Documents of Life

Abstract

Documents of life (DoL) is a conceptual and methodological approach or framework for research rather than a set of methods. DoL are everyday material items like text messages, photographs, instructions on consumer goods, and other such things. Most are “found,” rather than produced by researchers and provide directional information in telling people what is what, who is who, where to go, and how to do things. The “made” examples include ethnographies, life histories, and interviews when their contents focus on the everyday and its organisation. DoL as a conceptual and methodological approach originated around post-1945 developments impacting on the social sciences associated with “the isms,” “the turns,” and “the movements.” It developed subsequently as an interdisciplinary approach with a methodological core of emphasising the importance of the everyday, people as subjects of their own lives, the situatedness of the researcher, and ethics in research relationships and writings as well as the focus on DoL themselves.
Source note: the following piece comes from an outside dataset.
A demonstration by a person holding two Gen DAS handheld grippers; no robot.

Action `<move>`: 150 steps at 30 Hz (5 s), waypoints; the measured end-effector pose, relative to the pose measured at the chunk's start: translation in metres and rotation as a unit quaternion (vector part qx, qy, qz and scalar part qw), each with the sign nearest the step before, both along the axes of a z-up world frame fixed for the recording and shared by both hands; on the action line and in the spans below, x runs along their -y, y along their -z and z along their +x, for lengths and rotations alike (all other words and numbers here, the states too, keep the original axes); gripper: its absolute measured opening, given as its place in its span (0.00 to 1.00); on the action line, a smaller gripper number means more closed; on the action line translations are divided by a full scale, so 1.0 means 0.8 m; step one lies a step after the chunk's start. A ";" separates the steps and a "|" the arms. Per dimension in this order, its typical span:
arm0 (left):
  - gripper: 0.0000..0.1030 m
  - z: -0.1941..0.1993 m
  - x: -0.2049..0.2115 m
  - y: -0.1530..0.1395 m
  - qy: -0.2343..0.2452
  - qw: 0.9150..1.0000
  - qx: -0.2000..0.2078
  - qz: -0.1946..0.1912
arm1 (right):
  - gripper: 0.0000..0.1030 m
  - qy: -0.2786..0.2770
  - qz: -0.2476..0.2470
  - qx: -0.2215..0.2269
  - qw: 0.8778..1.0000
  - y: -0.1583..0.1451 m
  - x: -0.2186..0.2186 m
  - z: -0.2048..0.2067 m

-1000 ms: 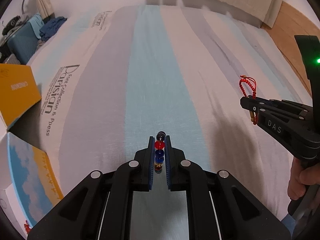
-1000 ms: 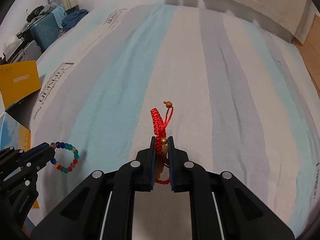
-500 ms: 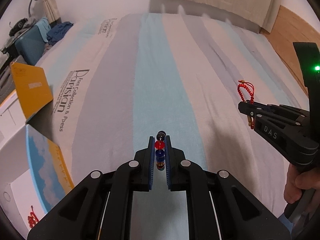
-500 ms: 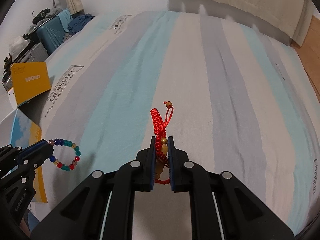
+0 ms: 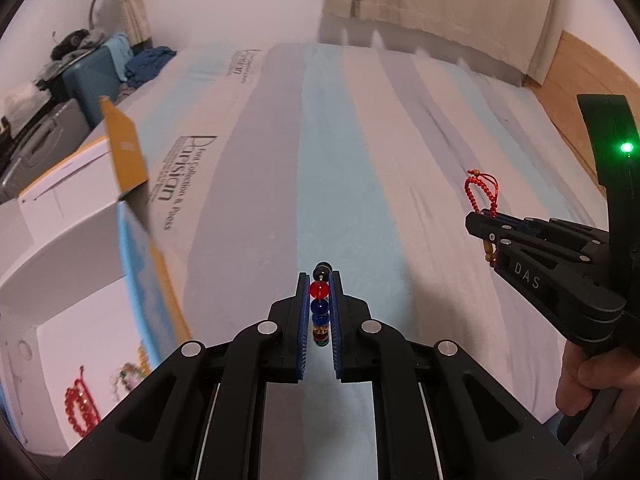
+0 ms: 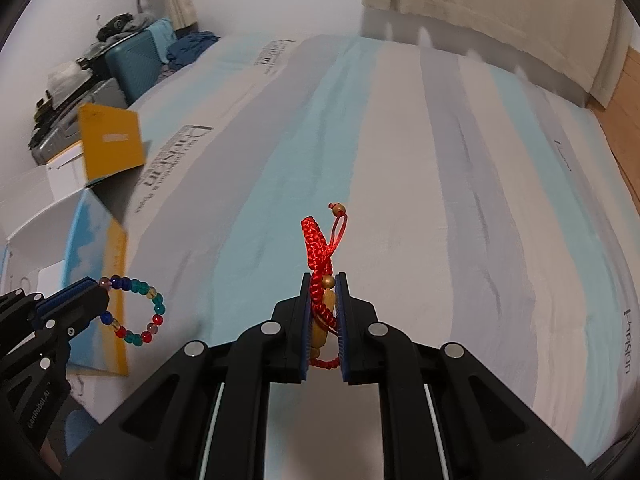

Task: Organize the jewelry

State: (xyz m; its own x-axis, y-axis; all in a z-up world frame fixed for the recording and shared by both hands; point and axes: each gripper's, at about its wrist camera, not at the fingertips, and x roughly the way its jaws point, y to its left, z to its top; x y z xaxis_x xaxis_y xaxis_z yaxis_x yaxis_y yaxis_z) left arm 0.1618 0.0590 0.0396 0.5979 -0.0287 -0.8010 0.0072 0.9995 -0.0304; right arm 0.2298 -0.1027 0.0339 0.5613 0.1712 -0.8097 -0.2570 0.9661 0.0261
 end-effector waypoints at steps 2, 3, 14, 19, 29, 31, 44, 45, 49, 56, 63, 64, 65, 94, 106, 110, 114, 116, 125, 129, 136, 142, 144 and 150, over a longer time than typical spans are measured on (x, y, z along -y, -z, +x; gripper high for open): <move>0.08 -0.010 -0.009 -0.006 -0.004 1.000 0.004 -0.002 | 0.10 -0.007 0.000 0.004 1.000 -0.006 -0.010 -0.009; 0.08 -0.015 -0.014 -0.010 -0.007 1.000 0.006 -0.004 | 0.10 -0.012 0.001 0.007 1.000 -0.011 -0.018 -0.015; 0.08 -0.068 -0.111 -0.049 -0.069 0.997 0.029 -0.014 | 0.10 -0.064 0.005 0.025 0.998 -0.043 -0.113 -0.048; 0.08 -0.094 -0.165 -0.061 -0.105 0.994 0.033 -0.008 | 0.10 -0.095 0.012 0.036 0.995 -0.057 -0.166 -0.066; 0.08 -0.149 -0.263 -0.059 -0.169 0.985 0.026 -0.012 | 0.10 -0.164 0.024 0.035 0.986 -0.060 -0.267 -0.105; 0.08 -0.157 -0.281 -0.053 -0.180 0.983 0.021 -0.014 | 0.10 -0.174 0.023 0.032 0.984 -0.055 -0.286 -0.111; 0.08 -0.181 -0.346 0.002 -0.219 0.975 -0.022 -0.023 | 0.10 -0.210 0.014 -0.017 0.977 0.007 -0.362 -0.129; 0.08 -0.181 -0.349 0.006 -0.221 0.975 -0.024 -0.024 | 0.10 -0.211 0.013 -0.022 0.977 0.011 -0.364 -0.129; 0.08 -0.180 -0.359 0.023 -0.225 0.973 -0.037 -0.025 | 0.10 -0.216 0.003 -0.041 0.976 0.035 -0.375 -0.126; 0.08 -0.172 -0.367 0.049 -0.224 0.972 -0.058 -0.027 | 0.10 -0.217 -0.008 -0.065 0.974 0.064 -0.388 -0.120; 0.08 -0.169 -0.374 0.066 -0.224 0.972 -0.069 -0.030 | 0.10 -0.220 -0.017 -0.082 0.972 0.087 -0.399 -0.120; 0.08 -0.169 -0.374 0.066 -0.224 0.972 -0.069 -0.029 | 0.10 -0.220 -0.018 -0.084 0.972 0.089 -0.400 -0.120; 0.08 -0.170 -0.374 0.066 -0.224 0.972 -0.069 -0.029 | 0.12 -0.220 -0.018 -0.084 0.972 0.090 -0.401 -0.121; 0.94 -0.293 -0.316 -0.007 -0.247 0.968 0.053 0.009 | 0.93 -0.185 0.060 0.045 0.980 -0.009 -0.303 -0.227; 0.94 -0.340 -0.269 -0.006 -0.242 0.968 0.073 0.008 | 0.93 -0.192 0.052 0.071 0.977 -0.010 -0.273 -0.288; 0.94 -0.345 -0.269 -0.007 -0.242 0.967 0.075 0.011 | 0.93 -0.193 0.050 0.077 0.977 -0.011 -0.272 -0.296; 0.94 -0.348 -0.271 -0.009 -0.245 0.966 0.076 0.012 | 0.93 -0.193 0.050 0.079 0.977 -0.012 -0.272 -0.301; 0.94 -0.348 -0.272 -0.010 -0.246 0.966 0.074 0.012 | 0.93 -0.191 0.049 0.078 0.977 -0.011 -0.273 -0.300; 0.94 -0.347 -0.275 -0.009 -0.243 0.967 0.070 0.013 | 0.93 -0.191 0.047 0.076 0.977 -0.011 -0.271 -0.301; 0.94 -0.347 -0.275 -0.011 -0.243 0.967 0.072 0.014 | 0.93 -0.192 0.045 0.078 0.977 -0.011 -0.273 -0.302; 0.94 -0.344 -0.280 -0.008 -0.247 0.967 0.062 0.001 | 0.93 -0.193 0.043 0.077 0.977 -0.011 -0.274 -0.303; 0.94 -0.343 -0.279 -0.007 -0.252 0.966 0.061 0.009 | 0.93 -0.192 0.040 0.077 0.978 -0.011 -0.274 -0.302; 0.94 -0.341 -0.278 -0.005 -0.255 0.965 0.057 0.017 | 0.93 -0.193 0.040 0.076 0.977 -0.011 -0.274 -0.302; 0.94 -0.339 -0.278 0.003 -0.262 0.964 0.051 0.013 | 0.93 -0.194 0.038 0.075 0.977 -0.009 -0.275 -0.302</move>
Its methodological aspects are introduced via the work of founding contributor Ken Plummer and explored in depth around the different ways these ideas have been developed. Comparisons of DoL research with the interdisciplinary areas it is interrelated with—life story/history research, narrative inquiry, auto/biography, everyday life and material culture, and documentary/textual analysis—are provided. Then, a number of research examples are examined in detail by focusing on their methodological aspects and their use of particular methods of analysis. The entry concludes by considering new directions for DoL research.